====== RECORDS

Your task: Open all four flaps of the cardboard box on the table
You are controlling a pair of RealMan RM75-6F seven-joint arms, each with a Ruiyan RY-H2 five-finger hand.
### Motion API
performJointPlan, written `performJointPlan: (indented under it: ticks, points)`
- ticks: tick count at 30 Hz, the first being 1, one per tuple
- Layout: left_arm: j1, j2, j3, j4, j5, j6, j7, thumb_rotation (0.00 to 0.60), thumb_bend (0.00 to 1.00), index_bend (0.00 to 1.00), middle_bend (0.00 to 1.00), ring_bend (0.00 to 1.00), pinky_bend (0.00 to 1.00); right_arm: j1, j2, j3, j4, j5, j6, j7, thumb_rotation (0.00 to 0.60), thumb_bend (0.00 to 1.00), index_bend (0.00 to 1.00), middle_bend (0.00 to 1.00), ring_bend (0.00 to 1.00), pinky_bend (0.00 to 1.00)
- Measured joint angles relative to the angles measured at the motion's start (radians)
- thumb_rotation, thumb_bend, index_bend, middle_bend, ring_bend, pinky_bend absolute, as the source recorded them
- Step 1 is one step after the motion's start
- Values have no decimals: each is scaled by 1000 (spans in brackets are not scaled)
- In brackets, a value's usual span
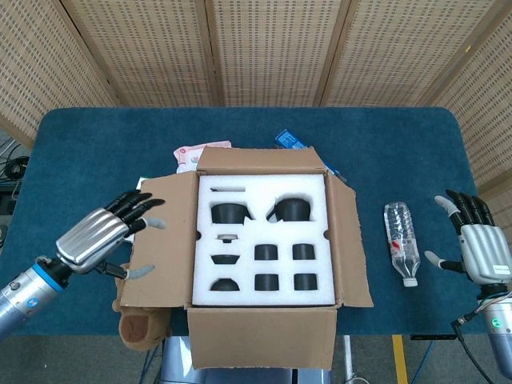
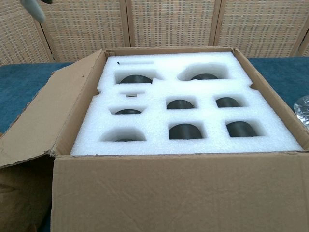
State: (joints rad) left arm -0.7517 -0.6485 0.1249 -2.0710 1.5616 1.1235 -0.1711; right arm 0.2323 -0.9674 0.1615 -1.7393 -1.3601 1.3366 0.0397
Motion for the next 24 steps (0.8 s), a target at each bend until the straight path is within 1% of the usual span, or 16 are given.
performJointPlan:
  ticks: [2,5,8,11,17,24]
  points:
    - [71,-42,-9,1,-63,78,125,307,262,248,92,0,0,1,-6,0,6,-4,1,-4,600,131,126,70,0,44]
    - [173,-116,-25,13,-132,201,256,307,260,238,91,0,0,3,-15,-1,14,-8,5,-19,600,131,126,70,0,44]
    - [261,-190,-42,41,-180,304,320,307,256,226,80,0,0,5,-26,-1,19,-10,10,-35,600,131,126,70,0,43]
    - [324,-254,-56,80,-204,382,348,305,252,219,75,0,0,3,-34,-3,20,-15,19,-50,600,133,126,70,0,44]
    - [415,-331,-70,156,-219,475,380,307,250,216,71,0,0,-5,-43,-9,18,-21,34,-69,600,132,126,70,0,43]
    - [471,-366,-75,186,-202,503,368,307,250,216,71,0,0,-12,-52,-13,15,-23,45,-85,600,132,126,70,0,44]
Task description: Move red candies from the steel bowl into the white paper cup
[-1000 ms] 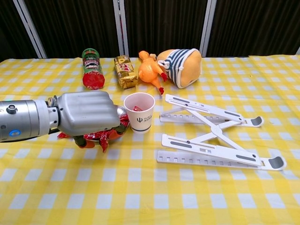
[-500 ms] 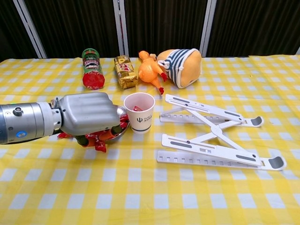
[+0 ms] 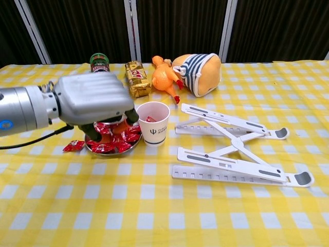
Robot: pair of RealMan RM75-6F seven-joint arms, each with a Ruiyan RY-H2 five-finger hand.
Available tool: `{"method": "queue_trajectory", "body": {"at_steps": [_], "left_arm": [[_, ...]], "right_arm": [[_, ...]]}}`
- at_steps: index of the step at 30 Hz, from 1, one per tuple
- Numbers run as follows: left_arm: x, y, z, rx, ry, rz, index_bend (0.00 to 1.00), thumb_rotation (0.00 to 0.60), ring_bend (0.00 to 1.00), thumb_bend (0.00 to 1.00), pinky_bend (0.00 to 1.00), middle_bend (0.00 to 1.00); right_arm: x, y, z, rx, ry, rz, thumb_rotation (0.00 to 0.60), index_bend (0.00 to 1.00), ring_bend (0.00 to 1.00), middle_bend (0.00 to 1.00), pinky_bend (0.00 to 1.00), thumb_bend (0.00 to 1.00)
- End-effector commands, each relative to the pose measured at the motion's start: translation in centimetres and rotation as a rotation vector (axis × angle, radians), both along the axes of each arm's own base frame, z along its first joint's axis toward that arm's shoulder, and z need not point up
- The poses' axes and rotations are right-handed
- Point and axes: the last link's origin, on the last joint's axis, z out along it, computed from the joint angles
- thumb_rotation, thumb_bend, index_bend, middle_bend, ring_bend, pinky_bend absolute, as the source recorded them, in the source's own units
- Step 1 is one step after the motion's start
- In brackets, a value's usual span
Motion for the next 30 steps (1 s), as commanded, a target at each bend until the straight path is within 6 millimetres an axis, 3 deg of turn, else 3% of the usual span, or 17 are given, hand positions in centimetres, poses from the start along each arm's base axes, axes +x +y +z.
{"method": "queue_trajectory", "body": {"at_steps": [1, 7, 20, 26, 30], "left_arm": [[1.7, 1.0, 2.2, 0.038, -0.084, 0.023, 0.61, 0.600, 0.94, 0.38, 0.96, 0.92], [3.5, 2.7, 2.8, 0.060, -0.115, 0.068, 0.59, 0.600, 0.94, 0.37, 0.96, 0.92], [5.5, 4.7, -1.5, 0.048, -0.060, 0.131, 0.58, 0.600, 0.94, 0.37, 0.96, 0.91], [6.2, 5.0, -2.4, 0.055, -0.062, 0.127, 0.57, 0.600, 0.94, 0.36, 0.96, 0.91], [6.2, 5.1, -2.7, 0.051, -0.053, 0.135, 0.52, 0.600, 0.94, 0.31, 0.96, 0.90]], "right_arm": [[0.0, 0.0, -0.1, 0.002, 0.001, 0.001, 0.600, 0.00, 0.00, 0.00, 0.00, 0.41], [0.1, -0.1, -0.2, 0.005, 0.001, 0.001, 0.600, 0.00, 0.00, 0.00, 0.00, 0.41], [0.1, -0.2, -0.1, 0.006, -0.012, -0.001, 0.600, 0.00, 0.00, 0.00, 0.00, 0.41], [0.1, -0.2, 0.0, 0.008, -0.015, 0.000, 0.600, 0.00, 0.00, 0.00, 0.00, 0.41], [0.1, -0.2, 0.0, 0.008, -0.016, 0.001, 0.600, 0.00, 0.00, 0.00, 0.00, 0.41]]}}
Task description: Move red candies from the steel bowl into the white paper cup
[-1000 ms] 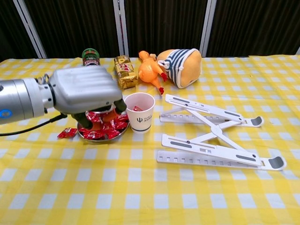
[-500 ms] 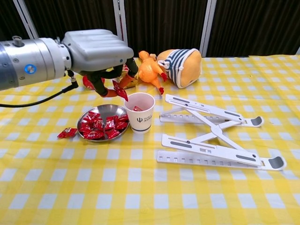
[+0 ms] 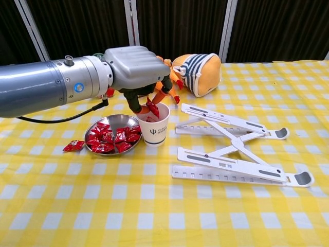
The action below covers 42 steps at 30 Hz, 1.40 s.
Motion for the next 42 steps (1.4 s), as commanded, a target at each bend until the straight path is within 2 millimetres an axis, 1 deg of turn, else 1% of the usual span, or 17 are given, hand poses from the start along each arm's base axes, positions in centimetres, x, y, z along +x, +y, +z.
{"method": "queue_trajectory", "body": {"at_steps": [1, 6, 9, 12, 15, 17, 20, 21, 23, 25, 28, 31, 36, 42], "left_arm": [[0.0, 0.0, -0.3, -0.004, 0.008, 0.005, 0.50, 0.600, 0.94, 0.29, 0.96, 0.90], [-0.1, -0.1, -0.2, -0.002, 0.009, 0.005, 0.46, 0.600, 0.94, 0.27, 0.96, 0.90], [-0.2, -0.1, 0.3, 0.012, -0.013, 0.015, 0.45, 0.600, 0.93, 0.26, 0.96, 0.89], [-0.4, 0.0, 1.4, 0.040, -0.055, 0.040, 0.41, 0.600, 0.93, 0.24, 0.96, 0.88], [-1.1, -0.3, 2.8, 0.066, -0.133, 0.109, 0.39, 0.600, 0.92, 0.22, 0.96, 0.88], [-2.1, -0.6, 3.9, 0.092, -0.189, 0.179, 0.38, 0.600, 0.93, 0.21, 0.96, 0.89], [-4.7, -1.9, 5.3, 0.143, -0.239, 0.330, 0.40, 0.600, 0.95, 0.21, 0.97, 0.92], [-5.2, -2.3, 5.5, 0.146, -0.238, 0.361, 0.40, 0.600, 0.95, 0.21, 0.97, 0.92], [-6.9, -3.1, 5.8, 0.155, -0.222, 0.451, 0.40, 0.600, 0.96, 0.21, 0.97, 0.93], [-8.4, -3.7, 6.1, 0.175, -0.195, 0.504, 0.40, 0.600, 0.96, 0.21, 0.98, 0.94], [-10.2, -4.1, 6.1, 0.203, -0.160, 0.553, 0.40, 0.600, 0.96, 0.21, 0.98, 0.94], [-11.8, -4.4, 5.7, 0.200, -0.148, 0.617, 0.39, 0.600, 0.96, 0.21, 0.98, 0.94], [-13.2, -4.5, 4.8, 0.197, -0.120, 0.662, 0.40, 0.600, 0.96, 0.21, 0.98, 0.94], [-13.8, -4.1, 3.4, 0.191, -0.112, 0.686, 0.41, 0.600, 0.96, 0.26, 0.98, 0.94]], "right_arm": [[0.0, 0.0, 0.0, 0.000, 0.000, -0.001, 0.600, 0.00, 0.00, 0.00, 0.00, 0.41], [0.0, 0.0, 0.0, -0.002, 0.001, -0.002, 0.600, 0.00, 0.00, 0.00, 0.00, 0.41], [0.0, 0.1, 0.0, -0.003, 0.002, -0.002, 0.600, 0.00, 0.00, 0.00, 0.00, 0.41], [-0.1, 0.1, 0.1, -0.005, 0.003, -0.002, 0.600, 0.00, 0.00, 0.00, 0.00, 0.41], [-0.1, 0.1, 0.1, -0.008, 0.001, -0.002, 0.600, 0.00, 0.00, 0.00, 0.00, 0.41], [-0.1, 0.1, 0.2, -0.009, 0.000, -0.002, 0.600, 0.00, 0.00, 0.00, 0.00, 0.41], [-0.1, 0.1, 0.1, -0.007, 0.002, -0.002, 0.600, 0.00, 0.00, 0.00, 0.00, 0.41], [0.0, 0.1, 0.1, -0.006, 0.003, -0.002, 0.600, 0.00, 0.00, 0.00, 0.00, 0.41], [0.0, 0.1, 0.0, -0.004, 0.006, -0.001, 0.600, 0.00, 0.00, 0.00, 0.00, 0.41], [0.0, 0.1, -0.1, -0.002, 0.009, -0.002, 0.600, 0.00, 0.00, 0.00, 0.00, 0.41], [0.0, 0.1, -0.1, -0.003, 0.012, -0.003, 0.600, 0.00, 0.00, 0.00, 0.00, 0.41], [0.0, 0.1, -0.2, -0.002, 0.013, -0.002, 0.600, 0.00, 0.00, 0.00, 0.00, 0.41], [0.0, 0.1, -0.2, -0.003, 0.013, -0.005, 0.600, 0.00, 0.00, 0.00, 0.00, 0.41], [0.0, 0.1, -0.1, -0.003, 0.010, -0.003, 0.600, 0.00, 0.00, 0.00, 0.00, 0.41]]}}
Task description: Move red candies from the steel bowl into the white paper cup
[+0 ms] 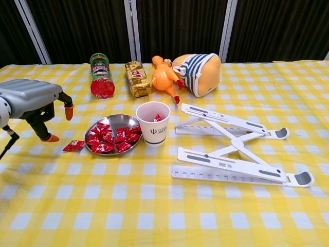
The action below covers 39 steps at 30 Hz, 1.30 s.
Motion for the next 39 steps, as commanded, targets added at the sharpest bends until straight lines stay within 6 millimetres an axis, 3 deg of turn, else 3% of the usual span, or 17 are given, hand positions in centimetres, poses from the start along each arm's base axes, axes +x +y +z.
{"method": "queue_trajectory", "body": {"at_steps": [1, 14, 26, 31, 39], "left_arm": [[-0.2, 0.1, -1.0, -0.017, -0.003, 0.018, 0.41, 0.600, 0.96, 0.26, 0.98, 0.94], [-0.4, 0.5, -3.6, -0.037, 0.023, 0.053, 0.43, 0.600, 0.96, 0.29, 0.98, 0.94], [-0.3, 0.4, -4.7, -0.040, 0.016, 0.039, 0.57, 0.600, 0.97, 0.41, 0.99, 0.95], [0.0, 0.3, -3.5, -0.016, -0.010, 0.021, 0.57, 0.600, 0.97, 0.41, 0.99, 0.95], [2.8, 0.3, 2.1, 0.044, -0.080, -0.074, 0.57, 0.600, 0.97, 0.41, 0.99, 0.95]], "right_arm": [[0.0, 0.0, 0.0, 0.000, 0.000, 0.000, 0.600, 0.00, 0.00, 0.00, 0.00, 0.41], [0.0, 0.0, 0.0, 0.001, -0.005, 0.000, 0.600, 0.00, 0.00, 0.00, 0.00, 0.41], [0.0, 0.1, 0.1, -0.001, -0.002, 0.002, 0.600, 0.00, 0.00, 0.00, 0.00, 0.41], [0.0, 0.2, 0.1, -0.003, -0.003, 0.003, 0.600, 0.00, 0.00, 0.00, 0.00, 0.41], [0.1, 0.1, 0.0, 0.002, -0.001, 0.005, 0.600, 0.00, 0.00, 0.00, 0.00, 0.41]]}}
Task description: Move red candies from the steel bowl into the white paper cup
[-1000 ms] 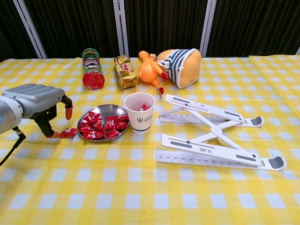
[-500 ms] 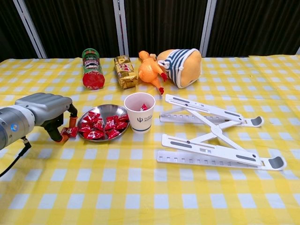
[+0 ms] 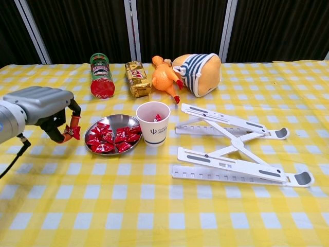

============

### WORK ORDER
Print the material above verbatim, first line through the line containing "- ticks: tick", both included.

### TASK RESULT
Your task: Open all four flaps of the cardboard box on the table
You are controlling a pair of RealMan RM75-6F seven-joint arms, each with a Ruiyan RY-H2 five-finger hand.
### Motion API
performJointPlan, written `performJointPlan: (indented under it: ticks, points)`
- ticks: tick count at 30 Hz, the first being 1, one per tuple

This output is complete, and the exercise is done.